“The biggest fairy tale ever” is about to come true

Hillary Clinton held on to win the Indiana primary by a bit more than 20,000 votes, and two percentage points. Losing a neighboring state isn’t usually a path to nomination, but in these circumstances it may well be enough effectively to end the hopes of his rival.

WIth Obama’s nomination looking almost certain now, it’s probably time to recognize Dafydd ab Hugh, who has been predicting forever that Hillary Clinton would not be the nominee. And John Hinderaker’s instinct that Clinton would not be the next president appears to have been validated.

Having been wrong about most of the important stuff this primary season, it is probably foolish for me begin speculating about November. But the urge is irresistible.

I consider Obama the favorite. One can usually predict the outcome of the general election, and come pretty close on the margin, by considering just a few variables: how the economy is doing, whether we’re at war and how popular the war is, which party holds the White House and how long it has held it, and how popular the president is.

This year, these “fundamentals” point to a Democratic victory of at least 10 percentage points.

Weighing against this outcome is, first, the fact that McCain is a better than average nominee in terms of electability. For one thing, he does not have a close association with the unpopular president. In addition, his appeal to independent and centrist voters is well known. Second, Obama may well prove a worse than average nominee.
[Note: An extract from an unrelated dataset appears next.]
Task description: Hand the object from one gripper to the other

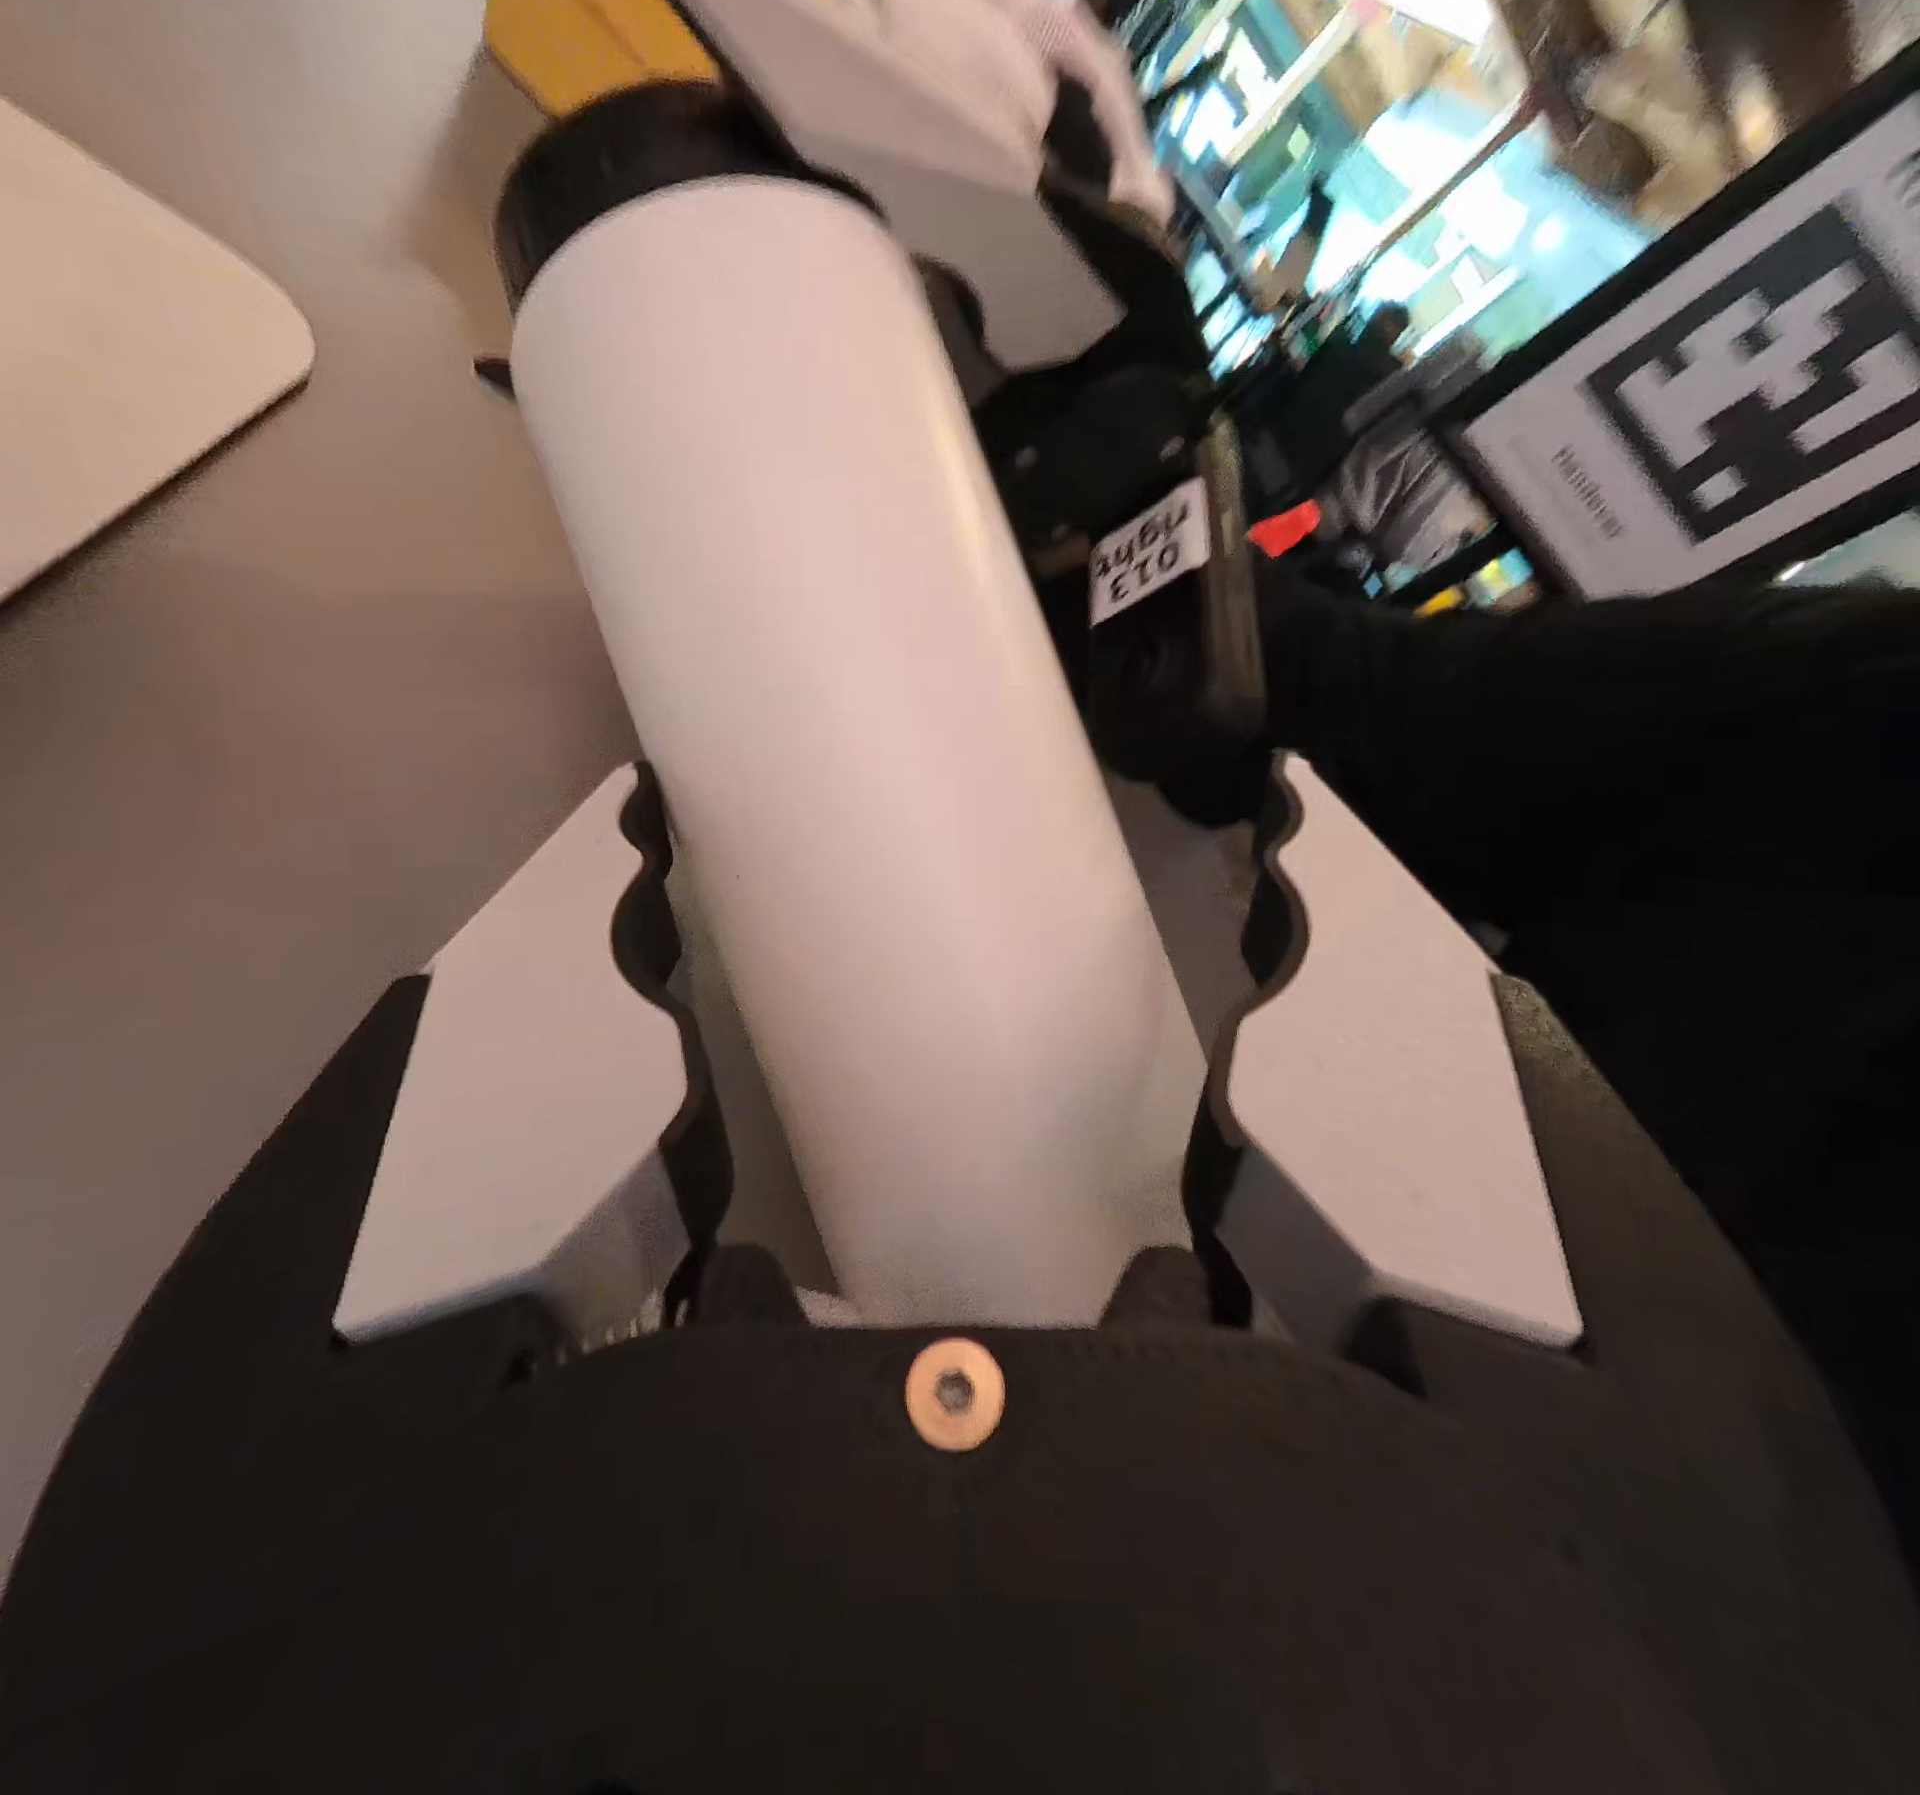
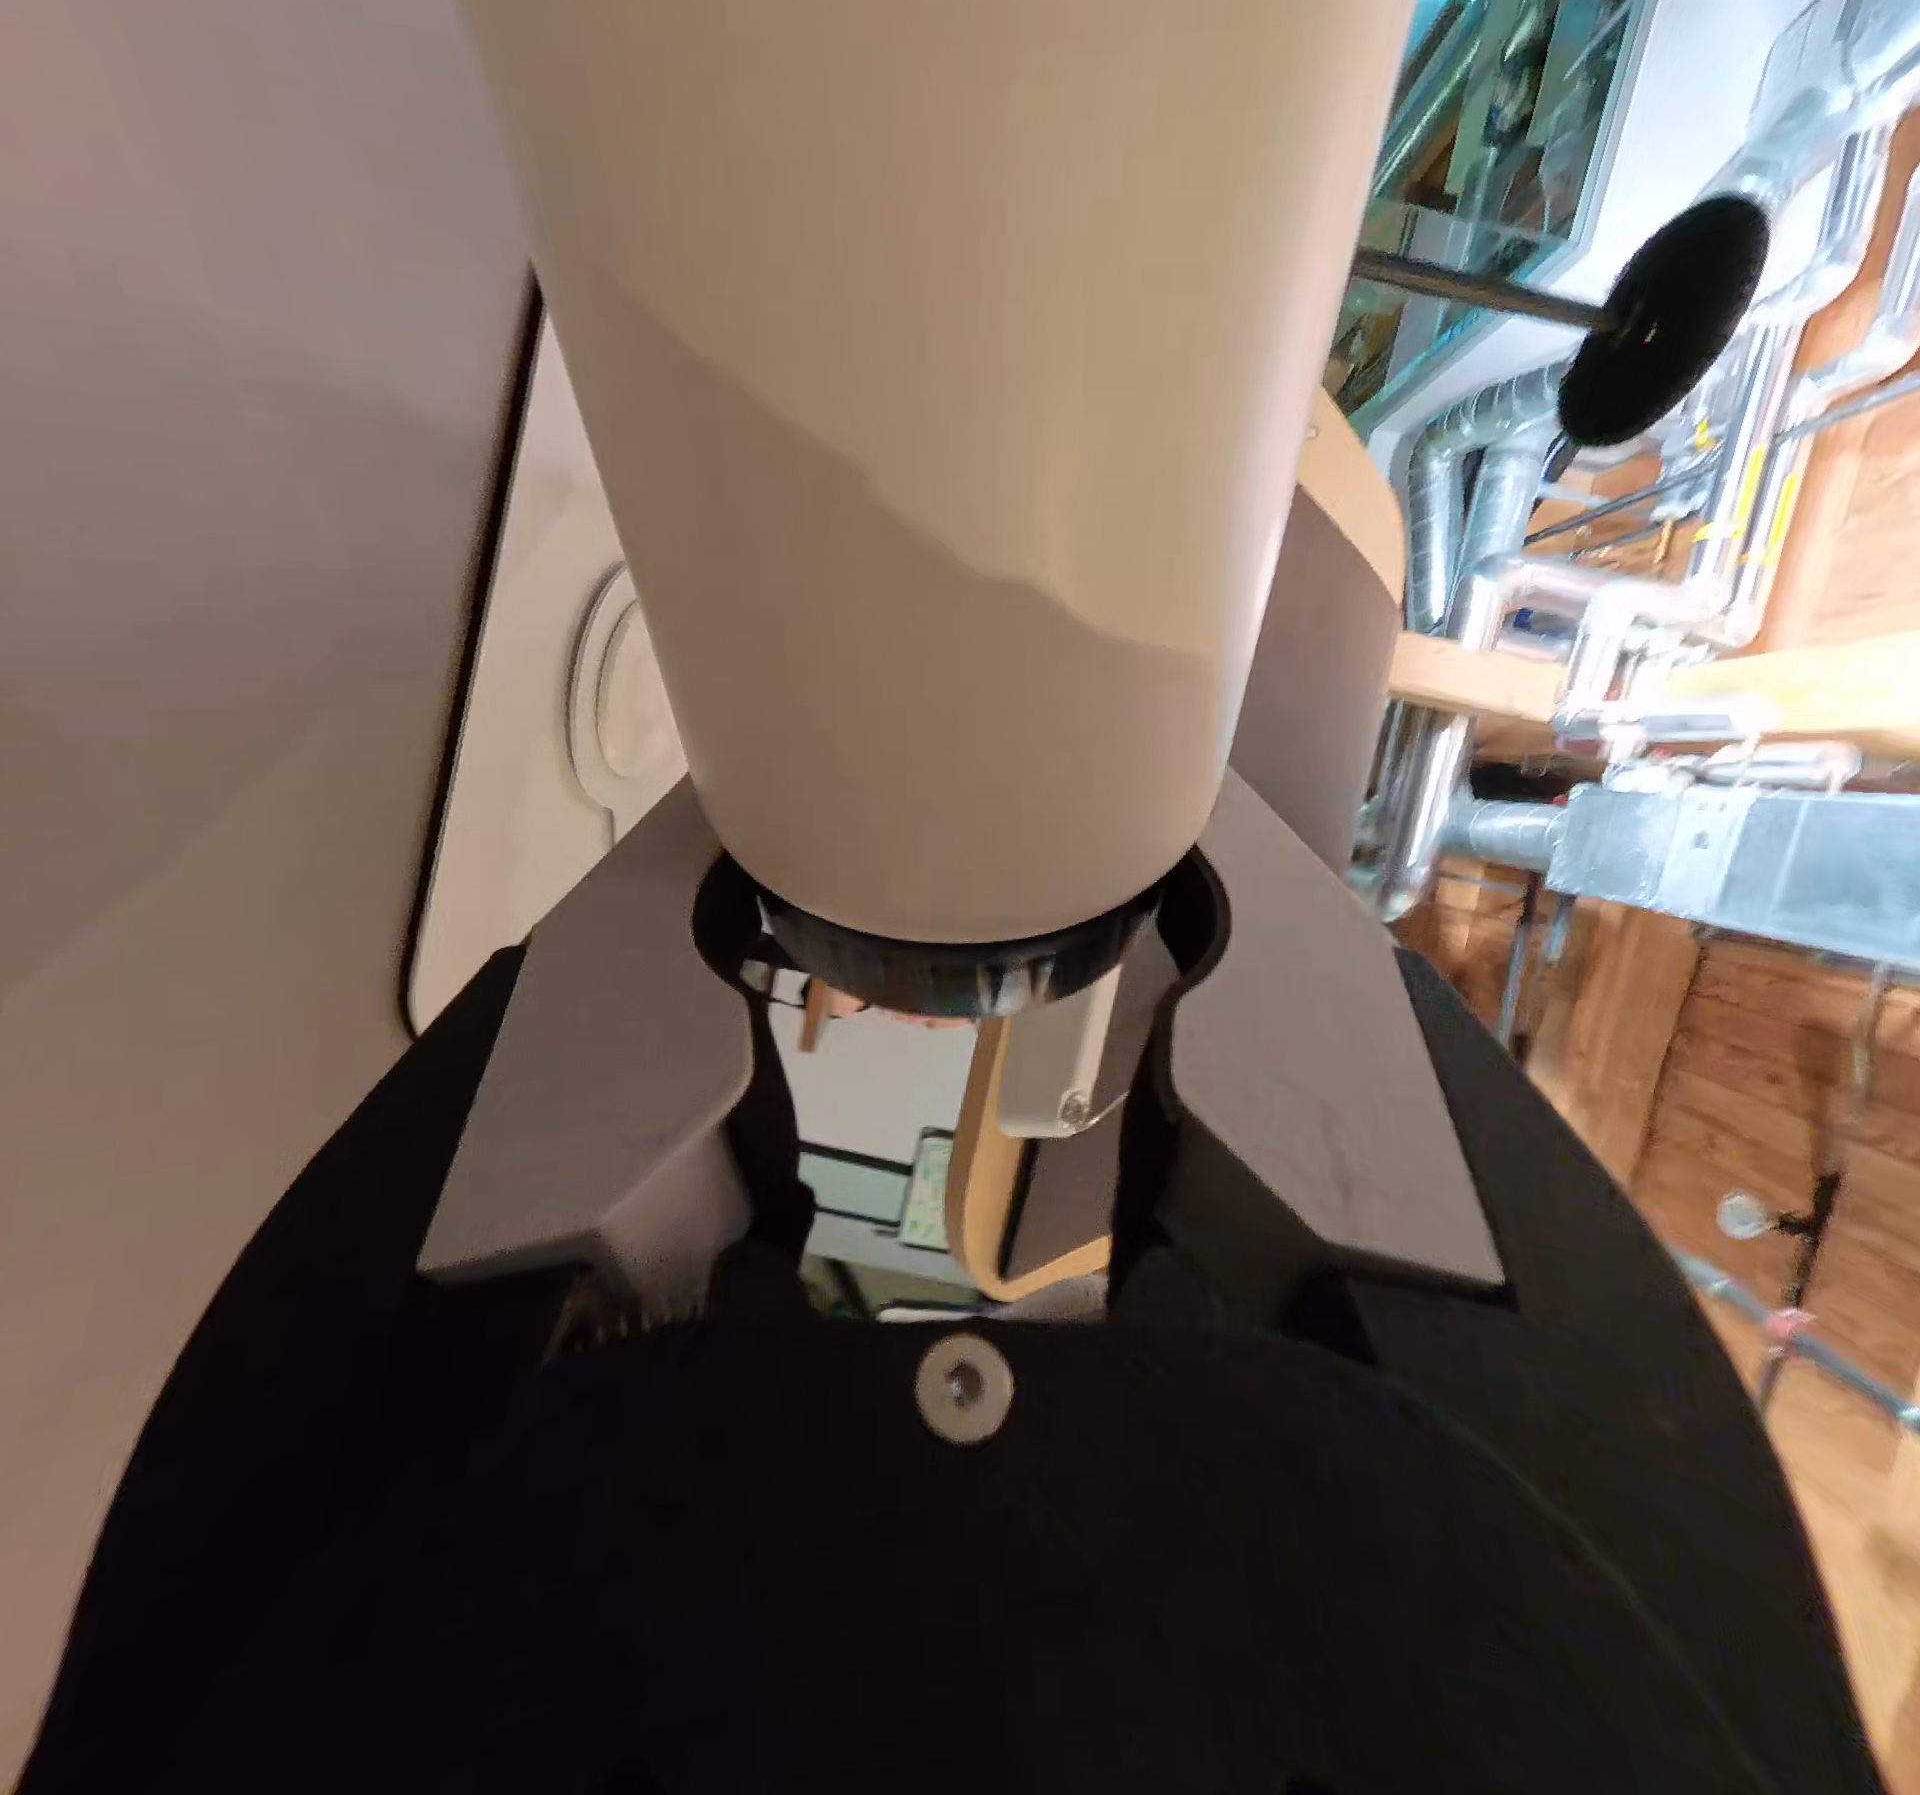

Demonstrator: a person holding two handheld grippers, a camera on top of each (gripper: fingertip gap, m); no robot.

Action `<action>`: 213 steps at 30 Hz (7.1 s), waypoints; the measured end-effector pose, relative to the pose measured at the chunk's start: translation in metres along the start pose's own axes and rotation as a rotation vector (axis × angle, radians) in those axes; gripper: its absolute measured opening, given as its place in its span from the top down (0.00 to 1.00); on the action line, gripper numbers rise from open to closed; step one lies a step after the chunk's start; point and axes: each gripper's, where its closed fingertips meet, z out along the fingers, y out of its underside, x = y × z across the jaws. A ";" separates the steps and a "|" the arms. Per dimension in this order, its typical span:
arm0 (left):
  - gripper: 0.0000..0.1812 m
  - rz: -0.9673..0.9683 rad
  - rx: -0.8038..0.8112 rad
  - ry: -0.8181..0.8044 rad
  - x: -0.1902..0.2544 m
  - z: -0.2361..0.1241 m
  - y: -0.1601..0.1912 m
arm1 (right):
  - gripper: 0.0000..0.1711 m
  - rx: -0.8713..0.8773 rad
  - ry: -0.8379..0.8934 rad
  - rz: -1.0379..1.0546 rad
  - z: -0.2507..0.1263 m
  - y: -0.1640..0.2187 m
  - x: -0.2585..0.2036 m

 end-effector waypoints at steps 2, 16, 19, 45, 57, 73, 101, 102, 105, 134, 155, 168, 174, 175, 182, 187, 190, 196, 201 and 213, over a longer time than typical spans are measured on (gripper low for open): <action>0.37 0.041 -0.082 -0.036 -0.004 0.008 0.014 | 0.55 0.016 0.007 -0.053 0.000 -0.004 0.000; 0.51 0.029 -0.105 -0.009 -0.012 0.059 0.024 | 0.87 -0.076 0.043 0.151 -0.005 0.018 0.027; 0.51 0.063 -0.071 -0.005 -0.011 0.060 0.020 | 0.90 -0.082 0.072 0.218 -0.005 0.017 0.032; 0.51 0.722 0.184 -0.465 0.004 0.019 -0.058 | 0.35 0.734 -0.463 1.442 -0.061 -0.065 0.097; 0.50 0.751 0.107 -0.480 0.005 0.042 -0.050 | 0.46 0.801 -0.457 1.487 -0.064 -0.079 0.104; 0.44 0.326 0.196 -0.231 -0.008 0.024 -0.042 | 0.48 0.856 -0.232 1.549 -0.084 -0.025 0.150; 0.44 0.514 0.190 -0.226 0.018 0.080 -0.035 | 0.47 0.975 -0.274 1.814 -0.084 -0.031 0.163; 0.44 0.499 0.184 -0.202 0.020 0.081 -0.033 | 0.48 0.973 -0.272 1.811 -0.084 -0.031 0.163; 0.44 0.422 0.202 -0.098 0.034 0.082 -0.035 | 0.43 0.947 -0.251 1.804 -0.082 -0.028 0.164; 0.46 0.100 0.493 0.218 0.048 0.006 -0.076 | 0.48 0.365 -0.124 0.829 -0.086 0.002 0.121; 0.46 -0.025 0.037 -0.003 0.021 0.035 -0.019 | 0.42 0.052 0.102 -0.076 -0.030 -0.041 0.052; 0.40 0.170 0.017 -0.088 0.043 0.022 -0.028 | 0.49 0.153 -0.050 0.453 -0.031 -0.034 0.047; 0.39 0.424 0.223 -0.178 0.062 0.001 -0.067 | 0.51 0.317 -0.158 1.006 -0.038 -0.020 0.070; 0.40 0.440 0.252 -0.198 0.059 -0.001 -0.071 | 0.51 0.365 -0.188 1.092 -0.040 -0.022 0.073; 0.35 0.629 0.170 -0.497 0.011 0.013 -0.064 | 0.51 0.759 -0.483 1.669 -0.060 -0.039 0.099; 0.39 0.613 0.063 -0.505 -0.005 0.042 -0.044 | 0.51 0.891 -0.510 1.747 -0.070 -0.054 0.114; 0.50 0.601 0.044 -0.474 -0.004 0.051 -0.037 | 0.51 0.901 -0.534 1.725 -0.072 -0.066 0.112; 0.51 0.585 0.086 -0.450 -0.003 0.054 -0.040 | 0.51 0.906 -0.541 1.744 -0.071 -0.062 0.112; 0.51 0.535 0.079 -0.391 0.001 0.059 -0.036 | 0.51 0.859 -0.512 1.713 -0.069 -0.064 0.109; 0.52 0.466 0.204 -0.210 0.030 0.049 -0.049 | 0.50 0.830 -0.512 1.665 -0.070 -0.062 0.109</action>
He lacks anything like the experience voters look for in a president, and he’s an extremist as presidential nominees go, a perception that now is reinforced by some of his unusual associations.

At this stage, though, it seems more likely than not that these factors won’t overcome the fundamentals.

What about all those Clinton voters who say they will vote for McCain? The short answer is, if they’re Democrats I don’t believe very many of them. Look for the party and its rank-and-file to rally around Obama.

The fact that many Dems will even say they’ll vote for Obama is evidence that Obama has a problem with swing voters. But McCain will too. His problem will be that, though these voters like him as a man, they are skeptical at best about key policies he favors.

So I think McCain faces an uphill fight. Yet it’s nothing like the fight he seemed to face last summer just to get the nomination. Besides, my very conventional mode of analysis may again prove worthless in this so-far highly unconventional year.

UPDATE: Our friend King Banaian applied models that have been used to predict presidential elections based on the same basic factors I mentioned. He finds that I’m too pessimistic. King says McCain “probably starts. . .in a four-point hole.” He adds that Douglas Hibbs, “long the father of the ‘bread and peace model,'” reports a 6-8% Democrat margin.

Even under my view that the hole is probably larger, I agree with King that we shouldn’t start heading for the exits yet.